As an Olmsted Scholar, Captain Vaughn will attend one year of intense Mandarin language study at the Defense Language Institute followed by two years of graduate study in Nanjing, China.

"I am interested in studying in China because of the increased political and economic role China is assuming and its recent reemergence on the global stage. China is the most populous country and it has an ancient and storied history that I am eager to study," said Vaughn. 

Upon completion of the Olmsted Program, Captain Vaughn will be designated as a Regional Affairs Strategist (RAS) as part of the Air Force's International Affairs Specialist (IAS) Program. The IAS Program is a Force Development initiative that offers selected Airmen the opportunity to develop expertise in key international skills. IAS-designated officers are provided specific education/training and then further development through high-visibility IAS assignments (e.g. COCOM, MAJCOM, HAF).
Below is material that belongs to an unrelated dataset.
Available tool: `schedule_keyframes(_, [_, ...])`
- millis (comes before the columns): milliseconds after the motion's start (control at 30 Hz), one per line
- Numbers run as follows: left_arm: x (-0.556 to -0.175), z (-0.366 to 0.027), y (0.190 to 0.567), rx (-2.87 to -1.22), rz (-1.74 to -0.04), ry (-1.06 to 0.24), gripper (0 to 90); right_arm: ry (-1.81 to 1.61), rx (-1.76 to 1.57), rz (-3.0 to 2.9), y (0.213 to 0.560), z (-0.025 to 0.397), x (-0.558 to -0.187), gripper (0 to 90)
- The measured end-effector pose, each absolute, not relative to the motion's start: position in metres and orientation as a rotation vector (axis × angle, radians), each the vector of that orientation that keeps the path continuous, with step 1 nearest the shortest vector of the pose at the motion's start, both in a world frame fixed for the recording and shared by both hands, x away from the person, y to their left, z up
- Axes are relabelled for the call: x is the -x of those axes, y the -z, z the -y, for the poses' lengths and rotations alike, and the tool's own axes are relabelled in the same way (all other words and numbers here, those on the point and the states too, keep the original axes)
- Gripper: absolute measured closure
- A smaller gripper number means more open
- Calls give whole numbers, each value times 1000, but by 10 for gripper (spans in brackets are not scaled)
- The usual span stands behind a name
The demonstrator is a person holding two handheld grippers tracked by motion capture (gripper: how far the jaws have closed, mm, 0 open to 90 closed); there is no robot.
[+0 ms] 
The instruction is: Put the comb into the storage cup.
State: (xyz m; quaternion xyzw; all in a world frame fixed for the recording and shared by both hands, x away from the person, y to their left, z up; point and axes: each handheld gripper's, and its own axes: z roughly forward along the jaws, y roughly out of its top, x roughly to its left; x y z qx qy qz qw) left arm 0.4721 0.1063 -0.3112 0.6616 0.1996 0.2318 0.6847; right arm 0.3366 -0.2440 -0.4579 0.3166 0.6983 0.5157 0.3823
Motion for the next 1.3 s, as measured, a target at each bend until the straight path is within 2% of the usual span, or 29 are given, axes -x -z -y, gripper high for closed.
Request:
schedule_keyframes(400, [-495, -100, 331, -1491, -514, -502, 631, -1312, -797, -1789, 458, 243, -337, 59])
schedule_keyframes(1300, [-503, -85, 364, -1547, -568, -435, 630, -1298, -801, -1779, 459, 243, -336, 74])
Captain Vaughn earned a bachelor's and master's degrees in electrical engineering from Cornell University. He was in the AFROTC program, a varsity soccer starter, a resident advisor, a teaching assistant, a research assistant, and a Quill and Dagger member. As the spectrum manager for GPS, Captain Vaughn is a representative for the GPS system at the International Telecommunication Union, headquartered in Geneva, Switzerland to ensure international radio frequency protection of the faint GPS signals. He also promotes radio frequency compatibility as a member of U.S. delegations through bi-lateral talks with other satellite navigation providers including Europe, China, Japan, and India.

Captain Vaughn is very excited about the program. "I feel very lucky and fortunate to be selected for this prestigious program. I intend to study international relations at the Hopkins-Nanjing center. It's a one of a kind program in China that brings together both Chinese and international students in one program to learn about Chinese and American government, politics, and history. The Chinese students take classes in English from international professors and the international students learn about China from a Chinese perspective through classes taught by Chinese professors in Mandarin."